Excerpts from a dataset:
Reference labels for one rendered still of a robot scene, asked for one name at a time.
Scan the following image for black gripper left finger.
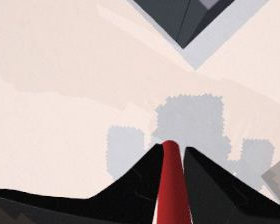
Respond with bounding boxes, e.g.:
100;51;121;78
0;144;164;224

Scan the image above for red peg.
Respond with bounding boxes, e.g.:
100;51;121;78
156;140;192;224

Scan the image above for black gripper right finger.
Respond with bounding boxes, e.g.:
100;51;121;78
183;147;280;224

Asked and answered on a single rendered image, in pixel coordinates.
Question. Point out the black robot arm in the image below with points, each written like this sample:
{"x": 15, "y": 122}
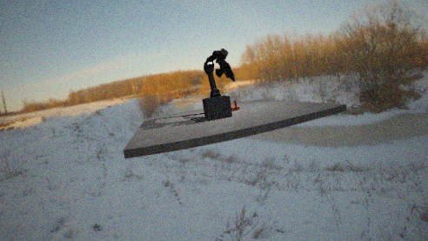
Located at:
{"x": 220, "y": 56}

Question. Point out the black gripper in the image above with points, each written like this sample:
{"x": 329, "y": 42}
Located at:
{"x": 227, "y": 68}

Task prompt:
Track down all lines above with the string "gripper" and copy them.

Answer for the task:
Scan the following image for black gripper left finger.
Scan the image above for black gripper right finger.
Question. Point out the black gripper in the image above with points, each written like this sample:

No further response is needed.